Renewable Energy Program Termination

00:18:30
Speaker
And the Kennedy government kind of very quietly got rid of the renewable energy procurement program, which had gone through two cycles and which had procured some of the cheapest renewable energy in North America. They framed it as ending costly subsidies after the renewable energy programs round three.
00:18:49
Speaker
There's no consultation with the renewable energy on this as far as I know, and this was just kind of quietly done as a matter of course. But this is essentially strangling the renewable energy in its crib.
00:19:02
Speaker
You know, we have incredible wind and solar resources in this province. We have the ability and the know-how and the land base to do this. One of the, one of the rounds of the renewable energy program was actually like had to have indigenous co-ownership. Like there was a lot to like about this NDP program and it's just like gone and we're never going to think about it again.
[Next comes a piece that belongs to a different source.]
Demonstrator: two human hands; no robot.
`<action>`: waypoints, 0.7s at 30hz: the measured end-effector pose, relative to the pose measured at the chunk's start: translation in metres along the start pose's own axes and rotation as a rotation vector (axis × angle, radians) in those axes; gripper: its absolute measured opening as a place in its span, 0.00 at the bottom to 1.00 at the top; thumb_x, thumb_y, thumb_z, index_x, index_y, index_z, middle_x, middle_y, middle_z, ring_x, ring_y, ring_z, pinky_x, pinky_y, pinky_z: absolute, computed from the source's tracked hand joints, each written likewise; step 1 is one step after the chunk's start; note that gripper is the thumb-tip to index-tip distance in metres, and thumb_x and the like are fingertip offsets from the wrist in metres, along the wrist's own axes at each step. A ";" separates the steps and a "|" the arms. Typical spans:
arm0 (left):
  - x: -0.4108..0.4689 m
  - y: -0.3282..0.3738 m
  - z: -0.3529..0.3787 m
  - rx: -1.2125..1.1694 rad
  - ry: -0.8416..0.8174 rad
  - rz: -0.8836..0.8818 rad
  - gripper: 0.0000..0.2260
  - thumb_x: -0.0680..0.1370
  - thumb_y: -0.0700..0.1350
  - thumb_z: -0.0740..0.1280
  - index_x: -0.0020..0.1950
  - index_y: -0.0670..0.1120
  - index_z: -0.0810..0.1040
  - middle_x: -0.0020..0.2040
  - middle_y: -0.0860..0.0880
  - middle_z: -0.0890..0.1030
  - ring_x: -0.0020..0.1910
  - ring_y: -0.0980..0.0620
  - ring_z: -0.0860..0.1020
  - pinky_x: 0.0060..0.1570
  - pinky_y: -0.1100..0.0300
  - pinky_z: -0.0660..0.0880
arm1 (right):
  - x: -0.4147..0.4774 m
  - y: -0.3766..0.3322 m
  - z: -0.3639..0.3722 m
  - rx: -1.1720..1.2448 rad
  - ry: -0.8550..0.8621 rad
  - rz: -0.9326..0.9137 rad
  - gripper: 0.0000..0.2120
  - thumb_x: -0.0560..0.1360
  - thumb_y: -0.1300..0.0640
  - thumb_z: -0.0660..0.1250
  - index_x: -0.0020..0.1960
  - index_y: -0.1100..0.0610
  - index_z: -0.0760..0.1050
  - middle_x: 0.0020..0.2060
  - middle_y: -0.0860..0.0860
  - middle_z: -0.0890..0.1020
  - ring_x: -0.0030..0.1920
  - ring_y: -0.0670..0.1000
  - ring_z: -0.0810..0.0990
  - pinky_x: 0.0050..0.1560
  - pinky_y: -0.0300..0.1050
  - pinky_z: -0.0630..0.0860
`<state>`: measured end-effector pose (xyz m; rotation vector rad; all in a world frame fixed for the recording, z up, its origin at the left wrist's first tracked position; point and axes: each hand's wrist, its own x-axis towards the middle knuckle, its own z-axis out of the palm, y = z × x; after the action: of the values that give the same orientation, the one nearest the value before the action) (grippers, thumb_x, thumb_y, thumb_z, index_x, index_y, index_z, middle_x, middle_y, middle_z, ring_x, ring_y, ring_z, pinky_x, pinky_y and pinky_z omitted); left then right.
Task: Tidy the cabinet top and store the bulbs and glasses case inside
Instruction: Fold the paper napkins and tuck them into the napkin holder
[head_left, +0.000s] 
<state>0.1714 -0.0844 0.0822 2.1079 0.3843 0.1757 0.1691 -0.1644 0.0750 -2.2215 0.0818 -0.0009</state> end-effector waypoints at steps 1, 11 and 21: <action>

And so I just kind of wanted to take a minute to like rest in peace, renewable energy program.
00:19:26
Speaker
Well, there hasn't been consultation for anything, really. They're like, we won the election, so we're just going to do whatever we want, and people will suffer. What is in the ground in Alberta is going to contribute to all kinds of horrible things. I just finished reading.
00:19:46
Speaker
David Wells was the uninhabitable earth. So it's kind of weighing on me what the future, what the future will look like. Um, but this, you know, renewable energy sector does it is not funding their campaigns. So, no, exactly not. Um, okay.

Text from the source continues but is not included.